Thai actor and model

Thanavat Vatthanaputi (ธนวรรธน์ วรรธนะภูติ or nicknamed Pope (โป๊ป) is a Thai actor and model. He is best known for his roles in television dramas such as Dok Som See Thong (ดอกส้มสีทอง, 2011), Tawan Dueat (ตะวันเดือด, 2011), Khun Chai Pawornruj (คุณชายปวรรุจ, 2013), and Bupphe Sanniwat (บุพเพสันนิวาส, 2018).

== Early life ==
Vatthanaputi attended Patai Udom Suksa primary school and Horwang junior high school. Later on, he earned a vocational certificate from College of Fine Arts and a Bachelor of Fine and Applied Arts (Communication Design) Faculty Architecture degree from King Mongkut's Institute of Technology Ladkrabang. After graduating, he worked in the computer graphics department at Modernform Group Public Company Limited for 5 months.

== Career ==
Vatthanaputi entered the entertainment industry in 2006 after winning the Looking for Ye Htut Project contest, taking on the role Ye Htut in the TV series Phu Chana Sip Thit. Although the drama was originally slated to debut on Modernine TV, the project was ultimately canceled. After this setback, Vatthanaputi became a disciple of Tan Mui or Mom Chao Chatrichalerm Yukol until finally securing his first movie role as Khun Ram Decha in The Legend of King Naresuan The Great, Part III, Naval Battle. But with a long filming period Making a second movie, he played a full-length heroine in October Sonata opposite Ratchwin Wongviriya, released in 2009 and played a leading role again in the movie Rak Lamile in the role of "Dan" with a new female heroine Siri Luthor, but there is a reason for the movie not to be released. Later, Pope Thanawat came to star in the first drama with TPBS, playing the role of "Mor Kan" with Savitree Sutthichanond in the drama He Named Kan, which finished filming but not aired.

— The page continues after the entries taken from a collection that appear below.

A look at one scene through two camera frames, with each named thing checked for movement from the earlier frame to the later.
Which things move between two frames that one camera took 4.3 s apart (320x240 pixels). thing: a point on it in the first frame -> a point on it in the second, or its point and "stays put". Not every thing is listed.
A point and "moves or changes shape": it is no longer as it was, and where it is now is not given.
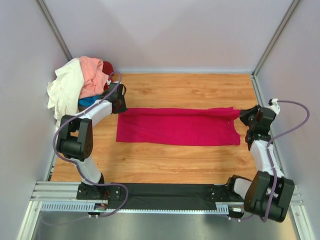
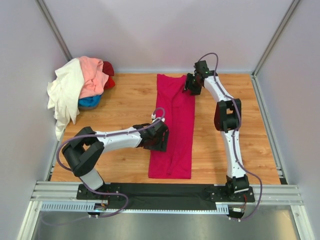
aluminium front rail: x=54 y=191 stays put
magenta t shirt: x=217 y=126 moves or changes shape
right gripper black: x=244 y=114 -> x=189 y=86
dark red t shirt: x=108 y=68 stays put
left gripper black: x=123 y=108 -> x=162 y=146
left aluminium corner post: x=47 y=13 stays put
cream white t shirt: x=65 y=92 stays put
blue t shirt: x=85 y=102 stays put
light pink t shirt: x=95 y=79 stays put
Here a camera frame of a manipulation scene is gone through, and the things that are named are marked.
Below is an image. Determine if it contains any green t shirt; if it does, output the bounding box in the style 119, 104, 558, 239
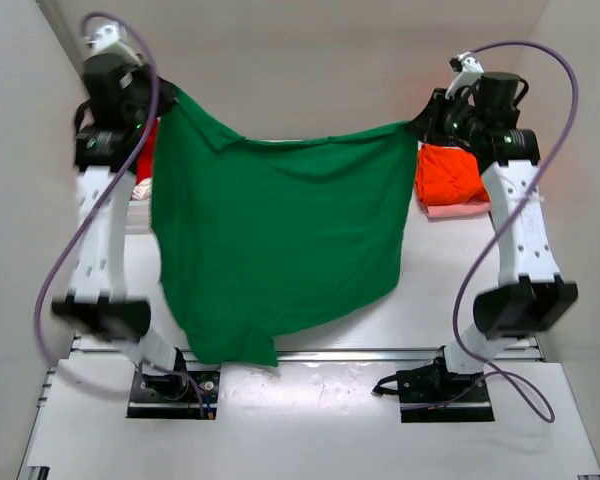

=== Entertainment Industry (2011-Present) ===
Pope Thanawat came to be an actor on Channel 3 from the role of "Ravi" in the movie October Sonata, causing Channel 3 interest and contacting him to sign a contract as an actor under Channel 3 for a period of 3 years and currently Pope Thanawat is an actor under Channel 3 HD. In 2011, Pope Thanawat was set to play the role of "Charlie" in the drama "Red House", but with the intention of becoming ordained as planned. causing to reject this drama. The first drama that Pope Thanawat has shown on Channel 3 is the drama. "Dok Som See Thong", playing the role of "Nut", which is considered the birth of Pope as a full-time actor on Channel 3 and in the same year, Pope starred in the drama "Tawan Dueat", playing the role of Singha and receiving The role of Dr. Wattana in the drama Game Rai Game Rak and was the first hero from the series Wings Chasing, which is the end of the drama in the episode, playing the role of Joker, but with the factor of the broadcast time, it is not very memorable. until the end of the year 2012

In 2012, Pope Thanawat starred in the drama "Buang", playing the role of Kla/Anukul.

In 2013, Pope Thanawat was given the opportunity to work in a drama celebrating the 43rd anniversary of Channel 3 HD titled Gentleman Jutathep: Khun Chai Pawornruj in the role of Mom Rajawongse Pawornrut Jutathep (Khun Chai Ruj). Along with Mew Nittha Jirayungyurn after this series aired, it was very successful. For this role he was awarded the Golden Television Award. in the category of Outstanding Lead Actor.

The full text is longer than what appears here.